Pour preuve, après cette affaire, je vous parie ce que vous voulez que les ventes du disque de Star Ac' et des billets de la tournée ne s'en ressentiront pas d'un iota. Pas plus que ce fameux reality show de mariage que devait animer le Mec comique et dont les cotes d'écoute atteindront probablement des sommets inégalés.

Les Journal de Québec et de Montréal continueront de vendre des premières pages scabreuses où règnent le scandale cheap et l'écrapou, tandis que les revues à potins disparaîtront toujours aussi rapidement des comptoirs des marchands de journaux.

Alors Pierre-Karl peut dormir tranquille et, entre deux dodos, continuer de bichonner son caniche hystérique, faisant, de l'autre main, tomber des pions d'une simple pichenotte sur son jeu d'échecs en marbre de Carare.
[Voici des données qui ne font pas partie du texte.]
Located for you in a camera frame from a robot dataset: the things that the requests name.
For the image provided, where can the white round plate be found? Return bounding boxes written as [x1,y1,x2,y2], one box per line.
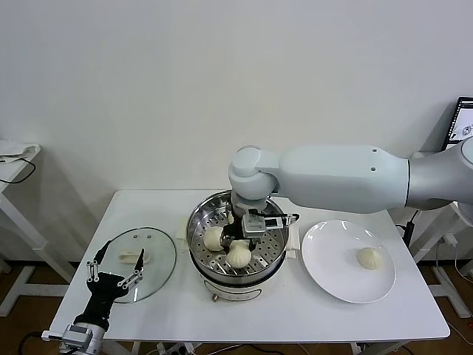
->
[301,220,397,305]

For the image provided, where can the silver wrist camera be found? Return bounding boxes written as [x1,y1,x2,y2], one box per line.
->
[41,322,96,349]
[241,209,286,240]

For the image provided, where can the white laptop side table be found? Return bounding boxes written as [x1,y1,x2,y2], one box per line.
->
[409,201,473,319]

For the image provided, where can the steel steamer pot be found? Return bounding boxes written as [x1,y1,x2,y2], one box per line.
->
[175,217,300,305]

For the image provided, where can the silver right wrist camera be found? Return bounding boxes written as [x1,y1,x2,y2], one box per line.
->
[241,209,286,240]

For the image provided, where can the round glass pot lid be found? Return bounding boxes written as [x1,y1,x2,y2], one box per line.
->
[92,226,177,305]

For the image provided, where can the stainless steel steamer basket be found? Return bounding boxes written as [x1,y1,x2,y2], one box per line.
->
[186,189,290,284]

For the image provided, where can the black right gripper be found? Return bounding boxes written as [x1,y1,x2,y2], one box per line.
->
[220,217,261,254]

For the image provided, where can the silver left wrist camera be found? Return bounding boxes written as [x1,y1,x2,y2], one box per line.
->
[41,322,96,349]

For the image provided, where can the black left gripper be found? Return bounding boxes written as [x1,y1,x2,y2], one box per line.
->
[72,239,146,327]

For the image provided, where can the white side table with cloth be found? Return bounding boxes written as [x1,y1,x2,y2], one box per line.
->
[0,142,75,319]

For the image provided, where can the white power strip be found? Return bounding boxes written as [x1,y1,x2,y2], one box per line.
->
[157,342,203,355]

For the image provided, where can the black right camera cable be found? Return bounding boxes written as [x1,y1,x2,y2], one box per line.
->
[254,210,301,227]

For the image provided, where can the grey open laptop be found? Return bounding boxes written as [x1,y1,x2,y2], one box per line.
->
[445,96,473,151]

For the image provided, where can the white crumpled cloth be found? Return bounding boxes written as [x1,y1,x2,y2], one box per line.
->
[0,139,41,163]

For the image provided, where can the thin black cable loop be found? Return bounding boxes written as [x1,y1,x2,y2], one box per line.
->
[0,155,37,185]

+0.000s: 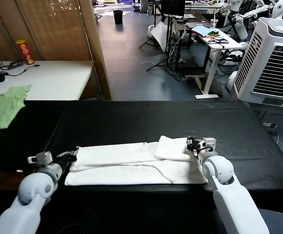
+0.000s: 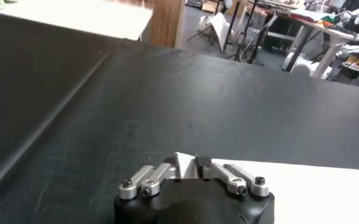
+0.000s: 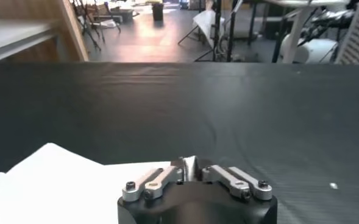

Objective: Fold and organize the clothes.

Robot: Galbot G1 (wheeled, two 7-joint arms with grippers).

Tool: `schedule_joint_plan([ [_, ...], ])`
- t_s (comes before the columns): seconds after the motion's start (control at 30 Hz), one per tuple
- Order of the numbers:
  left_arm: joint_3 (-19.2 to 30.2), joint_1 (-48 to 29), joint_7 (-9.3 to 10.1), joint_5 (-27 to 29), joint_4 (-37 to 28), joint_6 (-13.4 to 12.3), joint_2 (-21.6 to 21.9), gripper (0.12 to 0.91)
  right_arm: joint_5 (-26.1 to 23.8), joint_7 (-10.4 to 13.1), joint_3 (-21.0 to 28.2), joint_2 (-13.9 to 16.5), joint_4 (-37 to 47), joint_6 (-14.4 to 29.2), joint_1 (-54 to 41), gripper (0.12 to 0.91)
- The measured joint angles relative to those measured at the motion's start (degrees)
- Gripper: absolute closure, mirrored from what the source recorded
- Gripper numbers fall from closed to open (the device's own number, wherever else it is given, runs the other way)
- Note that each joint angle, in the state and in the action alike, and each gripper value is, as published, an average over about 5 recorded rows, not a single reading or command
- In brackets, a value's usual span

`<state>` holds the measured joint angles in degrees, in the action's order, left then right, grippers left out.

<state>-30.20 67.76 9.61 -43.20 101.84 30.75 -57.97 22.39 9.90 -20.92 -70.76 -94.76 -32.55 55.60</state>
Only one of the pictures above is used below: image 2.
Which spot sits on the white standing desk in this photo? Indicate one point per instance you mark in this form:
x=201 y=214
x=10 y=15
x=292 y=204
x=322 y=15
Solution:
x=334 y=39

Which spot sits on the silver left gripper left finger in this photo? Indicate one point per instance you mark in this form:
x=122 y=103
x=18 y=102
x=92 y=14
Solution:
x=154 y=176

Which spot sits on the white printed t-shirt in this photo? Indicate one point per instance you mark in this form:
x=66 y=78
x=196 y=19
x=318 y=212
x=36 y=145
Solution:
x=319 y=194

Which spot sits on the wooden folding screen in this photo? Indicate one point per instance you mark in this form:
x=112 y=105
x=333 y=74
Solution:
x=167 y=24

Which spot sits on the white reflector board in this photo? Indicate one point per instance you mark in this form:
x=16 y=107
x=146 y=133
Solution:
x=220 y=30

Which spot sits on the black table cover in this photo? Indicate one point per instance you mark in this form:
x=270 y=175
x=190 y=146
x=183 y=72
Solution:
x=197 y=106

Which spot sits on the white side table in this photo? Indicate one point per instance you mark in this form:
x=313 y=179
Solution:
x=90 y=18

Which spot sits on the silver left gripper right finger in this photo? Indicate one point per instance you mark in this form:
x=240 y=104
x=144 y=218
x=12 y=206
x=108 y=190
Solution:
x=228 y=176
Rien n'y fera.

Remarquez, il n'est pas le seul à profiter de cette apathie. Comme le disait Franco Nuovo, y allant d'une joke plutôt mal patentée en se portant aveuglément, tel un ange vengeur, à la défense de son patron, "Gesca a aussi son Star Académie, c'est le Parti libéral".

Ce qui n'indigne personne non plus. Ou sinon, quelques mongols comme moi qui crient dans le désert.

Que voulez-vous, le bon peuple dort profondément, rêvant à son nouveau spa et à son pulvérisateur de chez Canadian Tire.

Et vous savez quoi?

Il ne souhaite surtout pas qu'on le réveille.